THERMAL DISPERSION AND BUONGIORNO'S NANOFLUID MODEL EFFECTS ON NATURAL CONVECTION IN AN INCLINED RECTANGULAR ENCLOSURE PARTIALLY FILLED WITH HEAT GENERATING POROUS MEDIUM

Abstract

In this paper, heat transfer enhancement using nanofluids in inclined rectangular enclosures consisting of fluid layer and heat generating porous layer in the presence of thermal dispersion effects is investigated. Buongiorno's model is applied for the nanofluid, while the Brinkman-extended Darcy model with the Forchheimer inertia terms is applied for the porous layer.

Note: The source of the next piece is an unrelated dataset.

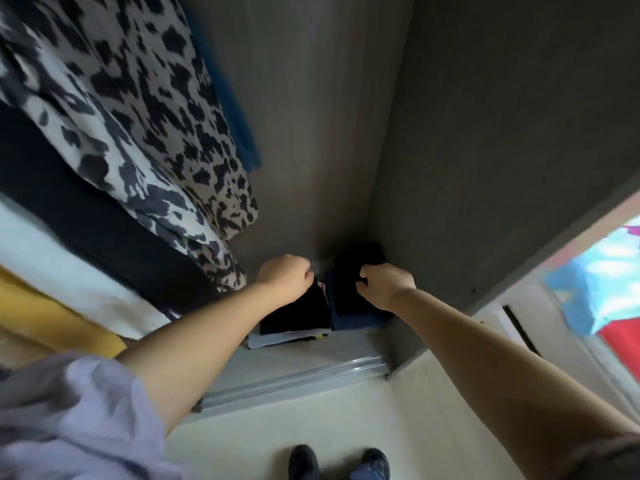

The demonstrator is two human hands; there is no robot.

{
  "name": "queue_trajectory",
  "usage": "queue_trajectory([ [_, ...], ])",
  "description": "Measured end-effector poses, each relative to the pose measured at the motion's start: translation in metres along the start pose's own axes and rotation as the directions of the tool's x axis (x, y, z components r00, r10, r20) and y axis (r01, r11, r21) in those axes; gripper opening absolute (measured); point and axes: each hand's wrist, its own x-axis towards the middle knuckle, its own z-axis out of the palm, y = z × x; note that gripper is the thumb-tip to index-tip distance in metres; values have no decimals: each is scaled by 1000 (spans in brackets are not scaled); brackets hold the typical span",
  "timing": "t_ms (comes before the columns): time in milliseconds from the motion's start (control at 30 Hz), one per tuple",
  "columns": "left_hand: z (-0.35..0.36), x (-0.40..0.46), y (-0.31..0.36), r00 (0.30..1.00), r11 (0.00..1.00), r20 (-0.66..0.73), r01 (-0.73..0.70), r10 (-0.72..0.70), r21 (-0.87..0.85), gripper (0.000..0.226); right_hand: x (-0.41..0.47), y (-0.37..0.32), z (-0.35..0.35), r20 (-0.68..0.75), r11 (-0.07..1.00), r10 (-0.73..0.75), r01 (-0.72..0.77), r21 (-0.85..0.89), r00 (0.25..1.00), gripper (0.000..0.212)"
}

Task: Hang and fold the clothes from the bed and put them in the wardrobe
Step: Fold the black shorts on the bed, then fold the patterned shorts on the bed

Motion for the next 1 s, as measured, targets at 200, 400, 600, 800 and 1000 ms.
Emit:
queue_trajectory([
  [200,4,-35,83,993,990,29,-113,111,88,28,-82,66,3,-38,988,153,-153,-1,987,31],
  [400,33,-68,216,966,962,78,-253,246,103,29,-181,166,8,-7,963,270,-270,22,963,34],
  [600,81,-93,390,890,892,126,-448,438,65,26,-317,296,18,6,864,496,-494,95,868,30],
  [800,125,-111,551,723,728,178,-684,667,49,28,-426,411,33,69,681,708,-706,193,702,24],
  [1000,146,-86,654,609,613,241,-787,756,67,26,-462,496,49,120,498,834,-828,258,539,33],
])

Two systems of partial differential equations are introduced for the two layers, and they are merged in one dimensionless system using a binary parameter. The finite volume method is applied to solve this system, and comparisons with previously published results are conducted. Wide ranges of the key parameters are considered, and the obtained results are introduced in terms streamlines, isotherms, nanoparticle volume fraction, and local Nusselt number at the wall next to the fluid layer and the wall next to the porous layer. It is found that the increase in the Rayleigh number enhances the buoyancy force in the porous layer leading to support the nanofluid flow inside this layer. Although the effect of Darcy number is more effective in the porous layer, it leads to an enhancement in the local Nusselt number on the left and right walls with the same rate.